Authors Martinez FJ, Abrahams RA, Ferguson GT, Bjermer L, Grönke L, Voß F, Singh D

Received 12 July 2018

Accepted for publication 18 November 2018

Published 4 January 2019 Volume 2019:14 Pages 181—194

DOI https://doi.org/10.2147/COPD.S179912

Checked for plagiarism Yes

Review by Single-blind

Peer reviewers approved by Dr Colin Mak

Peer reviewer comments 2

Editor who approved publication: Dr Richard Russell


Fernando J Martinez,1 Roger A Abrahams,2,3 Gary T Ferguson,4 Leif Bjermer,5 Lars Grönke,6 Florian Voß,7 Dave Singh8

1Division of Pulmonary and Critical Care Medicine, Weill Cornell Medical College, New York, NY, USA; 2Morgantown Pulmonary Clinical Research, Morgantown, WV, USA; 3Department of Pulmonary & Critical Care, Mon Health Care, Morgantown, WV, USA; 4Pulmonary Research Institute of Southeast Michigan, Farmington Hills, MI, USA; 5Department of Respiratory Medicine and Allergology, Lund University, Lund, Sweden; 6Biotechnology, CSL Behring, Wiesbaden, Germany; 7Biostatistics + Data Sciences Corp., Boehringer Ingelheim Pharma GmbH & Co. KG, Ingelheim, Germany; 8Medicines Evaluation Unit, University of Manchester, Manchester, UK

Rationale: In symptomatic patients with COPD, the decision whether to initiate maintenance treatment with a single agent or a combination of long-acting bronchodilators remains unclear.
Objective: To investigate whether baseline symptomatic status influences response to tiotropium/olodaterol treatment.
Materials and methods: Post hoc analysis of the randomized OTEMTO® studies (NCT01964352; NCT02006732), in which patients with moderate-to-severe COPD received placebo, tiotropium 5 µg, tiotropium/olodaterol 2.5/5 µg, or tiotropium/olodaterol 5/5 µg once daily for 12 weeks via the Respimat® inhaler (Boehringer Ingelheim, Ingelheim am Rhein, Germany). Impact of baseline symptomatic status (modified Medical Research Council [mMRC] score) on response to treatment with tiotropium/olodaterol 5/5 µg, tiotropium 5 µg, or placebo at Week 12 was assessed by St George’s Respiratory Questionnaire (SGRQ) total score and response rate, transition dyspnea index (TDI) focal score and response rate, and trough forced expiratory volume in 1 second response.
Results: Tiotropium/olodaterol improved SGRQ total scores and response rates compared with placebo and tiotropium for patients with baseline mMRC scores 0–1 and ≥2. For tiotropium/olodaterol vs tiotropium, greater improvements were observed for patients with mMRC ≥2 (SGRQ score adjusted mean treatment difference -3.44 [95% CI: -5.43, -1.46]; P=0.0007; SGRQ response rate ORs 2.09 [95% CI: 1.41, 3.10]; P=0.0002).
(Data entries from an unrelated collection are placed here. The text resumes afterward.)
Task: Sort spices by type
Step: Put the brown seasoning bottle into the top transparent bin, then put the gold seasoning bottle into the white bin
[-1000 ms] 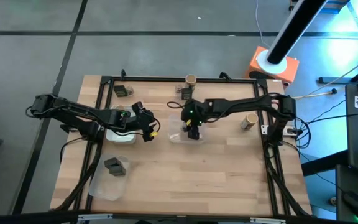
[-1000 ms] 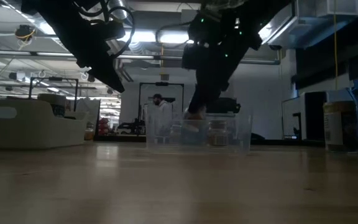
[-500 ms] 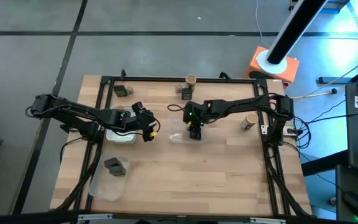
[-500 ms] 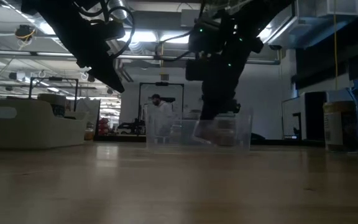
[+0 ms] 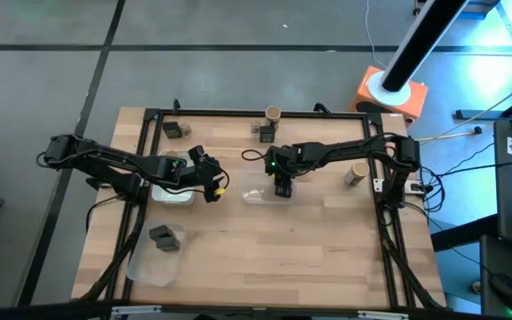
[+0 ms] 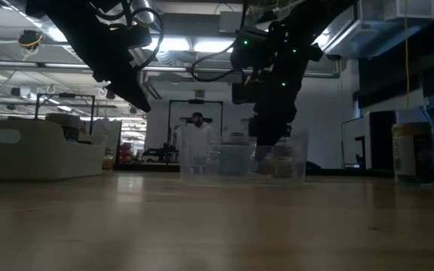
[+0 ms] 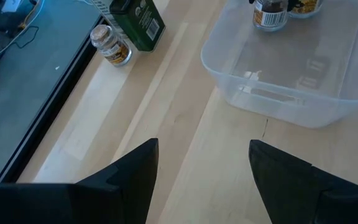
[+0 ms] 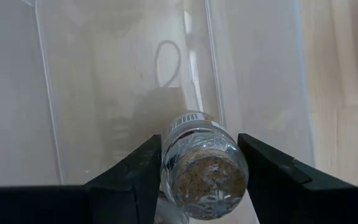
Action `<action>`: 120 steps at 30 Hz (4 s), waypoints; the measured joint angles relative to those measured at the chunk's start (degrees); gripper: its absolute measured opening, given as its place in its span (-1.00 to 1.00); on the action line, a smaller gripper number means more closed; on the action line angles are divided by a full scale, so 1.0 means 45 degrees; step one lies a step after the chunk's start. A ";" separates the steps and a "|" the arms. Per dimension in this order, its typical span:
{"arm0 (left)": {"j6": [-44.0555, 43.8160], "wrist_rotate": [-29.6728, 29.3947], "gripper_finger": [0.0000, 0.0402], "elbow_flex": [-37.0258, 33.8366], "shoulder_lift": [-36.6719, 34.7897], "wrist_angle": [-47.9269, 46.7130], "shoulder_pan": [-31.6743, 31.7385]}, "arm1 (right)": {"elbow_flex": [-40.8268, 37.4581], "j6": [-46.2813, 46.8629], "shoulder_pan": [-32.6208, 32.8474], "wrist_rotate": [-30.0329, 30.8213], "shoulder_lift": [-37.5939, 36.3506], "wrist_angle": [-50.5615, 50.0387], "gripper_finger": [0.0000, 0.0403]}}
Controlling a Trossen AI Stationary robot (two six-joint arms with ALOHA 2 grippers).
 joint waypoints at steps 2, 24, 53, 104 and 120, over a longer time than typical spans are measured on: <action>-0.0010 -0.0003 0.17 0.0000 0.0000 0.0000 0.0000 | 0.0000 0.0003 0.0000 -0.0001 0.0000 0.0005 -0.04; -0.0019 -0.0003 0.17 0.0000 0.0000 -0.0015 0.0000 | 0.0865 -0.0230 0.0005 -0.0166 -0.0593 -0.1387 0.41; 0.0056 -0.0005 0.17 0.0000 0.0000 0.0251 0.0015 | -0.1879 0.2375 -0.1131 0.2700 -0.8456 -0.6278 0.40; 0.0703 -0.0005 0.17 0.0000 -0.0004 0.0651 0.0015 | -0.4272 0.6786 -0.2085 0.2210 -0.8854 -0.9901 0.98; 0.0699 -0.0005 0.17 0.0000 0.0000 0.0657 0.0015 | -0.5992 0.6713 -0.2089 0.1540 -0.8859 -0.8282 0.97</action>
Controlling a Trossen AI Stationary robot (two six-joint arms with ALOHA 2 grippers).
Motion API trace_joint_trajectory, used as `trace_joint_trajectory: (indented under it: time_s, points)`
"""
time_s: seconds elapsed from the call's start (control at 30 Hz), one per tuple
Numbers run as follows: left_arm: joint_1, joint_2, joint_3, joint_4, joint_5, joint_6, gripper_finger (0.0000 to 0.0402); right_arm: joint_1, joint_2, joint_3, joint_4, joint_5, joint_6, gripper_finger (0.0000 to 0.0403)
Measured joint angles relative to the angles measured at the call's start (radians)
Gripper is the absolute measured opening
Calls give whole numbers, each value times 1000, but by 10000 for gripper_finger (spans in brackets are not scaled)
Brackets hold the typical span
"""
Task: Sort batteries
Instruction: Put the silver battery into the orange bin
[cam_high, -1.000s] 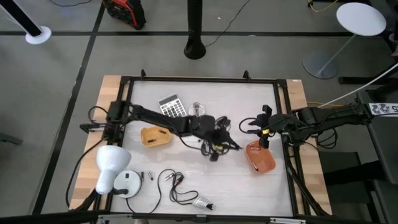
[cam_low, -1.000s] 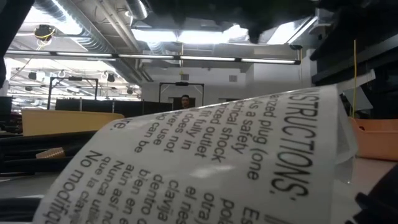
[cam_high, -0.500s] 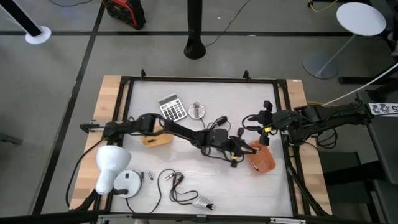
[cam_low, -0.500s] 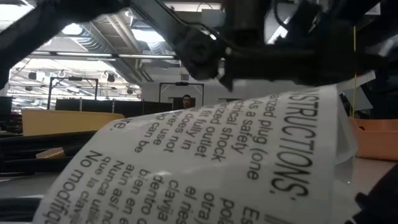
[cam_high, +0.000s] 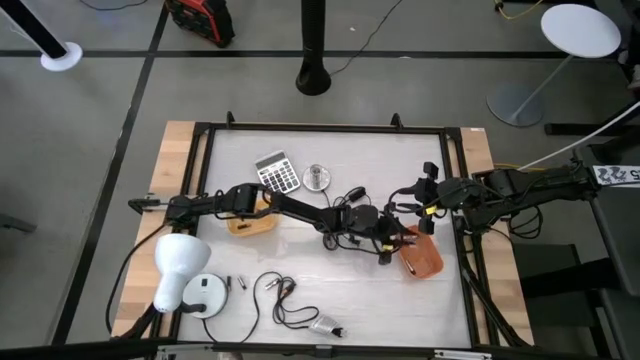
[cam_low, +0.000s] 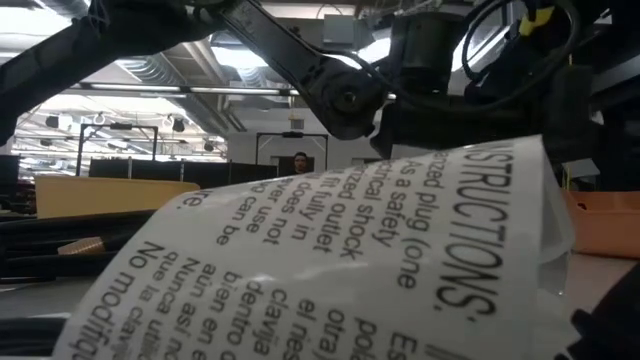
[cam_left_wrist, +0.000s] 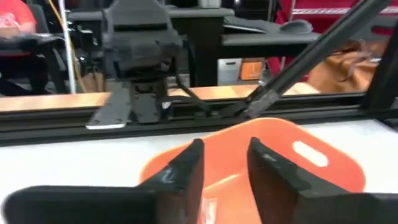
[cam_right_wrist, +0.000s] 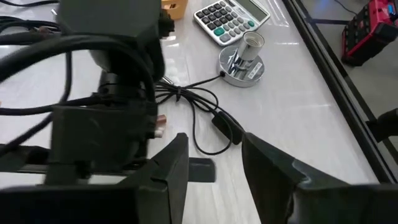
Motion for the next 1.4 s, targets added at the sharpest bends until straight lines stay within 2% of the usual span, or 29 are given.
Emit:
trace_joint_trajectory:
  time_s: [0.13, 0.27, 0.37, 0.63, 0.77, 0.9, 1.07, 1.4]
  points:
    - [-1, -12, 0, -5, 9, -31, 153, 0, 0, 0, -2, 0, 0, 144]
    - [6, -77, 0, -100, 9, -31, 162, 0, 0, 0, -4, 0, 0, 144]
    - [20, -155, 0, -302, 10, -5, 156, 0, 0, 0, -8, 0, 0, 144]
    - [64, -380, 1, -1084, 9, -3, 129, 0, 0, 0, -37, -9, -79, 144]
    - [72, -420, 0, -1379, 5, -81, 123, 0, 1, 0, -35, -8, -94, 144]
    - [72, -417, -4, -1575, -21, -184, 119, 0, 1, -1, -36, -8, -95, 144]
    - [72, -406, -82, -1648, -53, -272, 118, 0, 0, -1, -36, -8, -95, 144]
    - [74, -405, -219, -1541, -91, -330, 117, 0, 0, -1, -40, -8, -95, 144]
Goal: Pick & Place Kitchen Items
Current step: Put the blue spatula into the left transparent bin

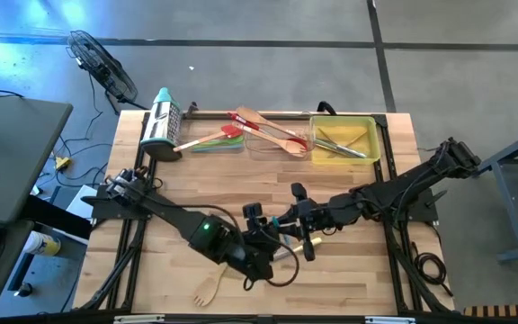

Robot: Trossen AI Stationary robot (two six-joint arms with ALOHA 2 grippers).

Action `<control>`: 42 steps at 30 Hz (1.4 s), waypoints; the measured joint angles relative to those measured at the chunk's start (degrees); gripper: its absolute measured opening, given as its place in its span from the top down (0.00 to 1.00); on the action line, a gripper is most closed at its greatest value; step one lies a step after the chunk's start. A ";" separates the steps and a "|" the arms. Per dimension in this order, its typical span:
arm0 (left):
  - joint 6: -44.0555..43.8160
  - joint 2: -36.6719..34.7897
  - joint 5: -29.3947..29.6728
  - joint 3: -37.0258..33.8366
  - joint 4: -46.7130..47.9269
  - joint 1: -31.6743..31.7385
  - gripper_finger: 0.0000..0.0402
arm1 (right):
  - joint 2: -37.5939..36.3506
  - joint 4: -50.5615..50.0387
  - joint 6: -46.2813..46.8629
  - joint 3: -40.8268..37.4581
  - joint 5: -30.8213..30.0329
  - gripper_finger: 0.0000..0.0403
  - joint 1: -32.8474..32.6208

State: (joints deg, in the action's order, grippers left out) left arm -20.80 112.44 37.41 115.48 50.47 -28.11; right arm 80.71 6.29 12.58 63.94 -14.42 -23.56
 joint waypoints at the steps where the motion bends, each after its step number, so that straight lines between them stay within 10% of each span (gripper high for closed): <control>1: -0.19 0.00 -1.14 0.00 -0.08 0.29 0.55 | -0.05 -0.62 -0.35 0.00 -0.05 0.90 0.30; 34: -3.44 0.22 8.85 -0.07 -10.36 0.71 0.56 | -3.55 -0.11 -3.44 0.11 2.43 0.90 0.84; 42: -0.74 0.22 9.70 -0.07 -10.07 0.85 0.82 | -3.55 -0.03 -3.96 0.15 3.08 0.90 0.74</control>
State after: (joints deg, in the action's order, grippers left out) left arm -21.54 112.66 47.11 115.42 40.41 -27.26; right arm 77.17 6.26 8.62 64.10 -11.34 -22.82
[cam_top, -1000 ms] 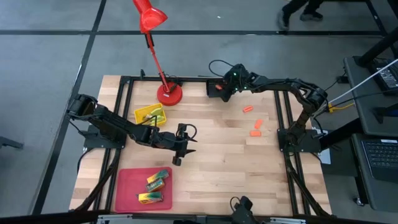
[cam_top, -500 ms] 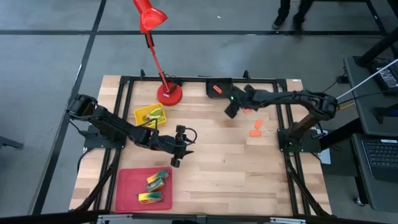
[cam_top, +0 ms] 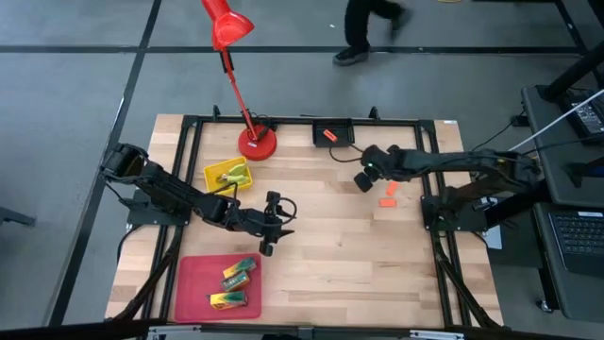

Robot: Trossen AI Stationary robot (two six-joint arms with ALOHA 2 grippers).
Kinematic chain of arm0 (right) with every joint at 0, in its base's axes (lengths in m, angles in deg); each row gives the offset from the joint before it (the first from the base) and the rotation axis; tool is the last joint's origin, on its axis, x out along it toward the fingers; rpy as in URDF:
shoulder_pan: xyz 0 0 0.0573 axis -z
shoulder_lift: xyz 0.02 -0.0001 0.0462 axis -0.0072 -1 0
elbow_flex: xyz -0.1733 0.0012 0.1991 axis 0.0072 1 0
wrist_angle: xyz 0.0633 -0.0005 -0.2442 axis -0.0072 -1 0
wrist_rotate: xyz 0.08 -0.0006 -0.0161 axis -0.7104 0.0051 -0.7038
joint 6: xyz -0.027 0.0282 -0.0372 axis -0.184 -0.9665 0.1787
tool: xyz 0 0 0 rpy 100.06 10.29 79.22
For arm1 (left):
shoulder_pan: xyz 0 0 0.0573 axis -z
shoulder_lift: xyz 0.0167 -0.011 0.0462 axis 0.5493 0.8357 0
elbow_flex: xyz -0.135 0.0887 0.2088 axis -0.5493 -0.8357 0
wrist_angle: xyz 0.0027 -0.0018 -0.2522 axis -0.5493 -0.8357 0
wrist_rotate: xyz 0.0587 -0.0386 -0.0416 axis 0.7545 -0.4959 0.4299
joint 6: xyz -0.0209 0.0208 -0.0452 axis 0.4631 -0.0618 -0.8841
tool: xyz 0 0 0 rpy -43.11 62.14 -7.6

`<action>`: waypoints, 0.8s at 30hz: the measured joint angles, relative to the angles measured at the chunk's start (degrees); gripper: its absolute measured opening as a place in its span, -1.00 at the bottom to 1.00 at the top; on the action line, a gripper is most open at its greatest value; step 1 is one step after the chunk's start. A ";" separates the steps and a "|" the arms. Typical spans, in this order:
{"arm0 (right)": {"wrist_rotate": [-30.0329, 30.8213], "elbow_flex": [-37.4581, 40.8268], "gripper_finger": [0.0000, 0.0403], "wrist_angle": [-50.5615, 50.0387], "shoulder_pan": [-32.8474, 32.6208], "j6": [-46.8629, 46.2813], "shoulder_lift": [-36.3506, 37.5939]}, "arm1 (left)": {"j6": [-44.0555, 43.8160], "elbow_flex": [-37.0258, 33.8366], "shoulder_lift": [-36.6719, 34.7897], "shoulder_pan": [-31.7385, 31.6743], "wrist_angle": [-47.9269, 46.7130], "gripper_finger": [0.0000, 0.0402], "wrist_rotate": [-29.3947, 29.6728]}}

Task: Pick & Place School Supplies
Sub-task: Put the bottom eraser into the black bin

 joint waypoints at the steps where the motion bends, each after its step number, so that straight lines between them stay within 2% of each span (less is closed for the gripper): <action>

Dyspnea, measured by TDI score, was consistently improved with tiotropium/olodaterol vs placebo for patients with mMRC scores 0–1 and ≥2 (adjusted mean treatment difference 1.63 [95% CI: 1.06, 2.20]; P<0.0001 and 1.60 [95% CI: 1.09, 2.10]; P<0.0001, respectively). In patients with mMRC scores 0–1 and ≥2, tiotropium/olodaterol consistently improved TDI response rate and lung function vs placebo and tiotropium.
Conclusions: Patients with COPD with more severe baseline dyspnea appear to derive greater health status benefit with tiotropium/olodaterol compared with tiotropium alone.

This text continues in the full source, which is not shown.